What you should do ::
In the copy, every line of the material that follows must appear exactly, and no pictures should.

Provided material ::
Segment Open

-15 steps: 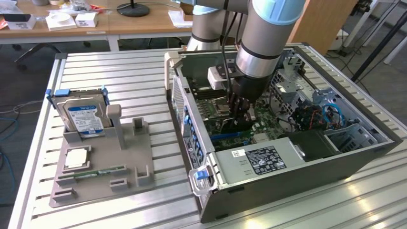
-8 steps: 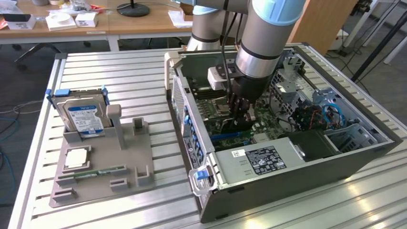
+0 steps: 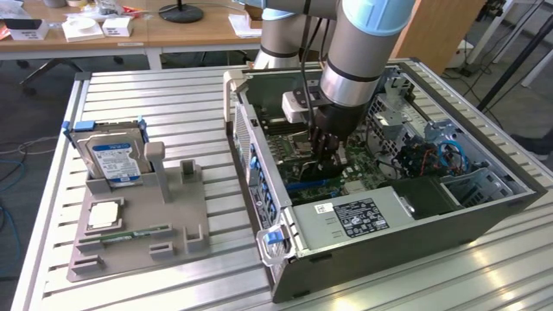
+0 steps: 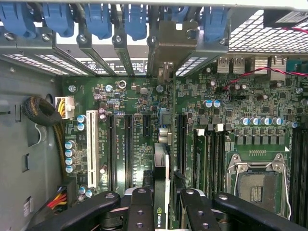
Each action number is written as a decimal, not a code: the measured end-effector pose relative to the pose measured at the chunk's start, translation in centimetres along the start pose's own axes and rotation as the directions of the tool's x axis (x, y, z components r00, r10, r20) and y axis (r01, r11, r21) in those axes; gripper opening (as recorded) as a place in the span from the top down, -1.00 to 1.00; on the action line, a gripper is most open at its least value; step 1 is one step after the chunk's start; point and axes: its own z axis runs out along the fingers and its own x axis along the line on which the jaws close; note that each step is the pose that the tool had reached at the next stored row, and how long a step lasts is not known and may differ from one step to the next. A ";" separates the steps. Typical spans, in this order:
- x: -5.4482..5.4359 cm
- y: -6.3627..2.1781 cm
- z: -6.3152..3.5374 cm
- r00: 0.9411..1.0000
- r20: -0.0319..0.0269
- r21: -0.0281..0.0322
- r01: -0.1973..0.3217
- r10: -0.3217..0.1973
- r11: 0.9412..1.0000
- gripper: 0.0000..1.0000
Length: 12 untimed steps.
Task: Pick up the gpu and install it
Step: 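Insert the gpu into the slot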
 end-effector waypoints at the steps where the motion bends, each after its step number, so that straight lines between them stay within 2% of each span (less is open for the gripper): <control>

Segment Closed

The answer ::
-15 steps: 
-8 steps: 
+0 steps: 
+0 steps: 
Each action number is written as a decimal, not a code: the measured end-effector pose relative to the pose measured at the chunk's start, translation in centimetres along the start pose's own axes and rotation as the directions of the tool's x axis (x, y, z components r00, r10, r20) and y axis (r01, r11, r21) in those axes; gripper opening (as recorded) as a place in the span from the top down, -1.00 to 1.00; on the action line, a gripper is most open at its least value; step 1 is one step after the chunk's start; point and axes: its own z axis runs out along the fingers and its own x axis along the line on which the jaws close; note that each step is the pose that the tool had reached at the next stored row, and how long a step lasts is not known and may differ from one step to the next. A ";" separates the steps. Typical spans, in this order:
- x: -5.4482..5.4359 cm
- y: -6.3627..2.1781 cm
- z: -6.3152..3.5374 cm
- r00: 0.9411..1.0000
- r20: -0.0319..0.0269
- r21: -0.0281..0.0322
- r01: -0.1973..0.3217
- r10: -0.3217..0.1973
- r11: 0.9412..1.0000
- gripper: 0.0000..1.0000
Length: 12 untimed steps.
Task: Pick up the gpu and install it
Step: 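Insert the gpu into the slot
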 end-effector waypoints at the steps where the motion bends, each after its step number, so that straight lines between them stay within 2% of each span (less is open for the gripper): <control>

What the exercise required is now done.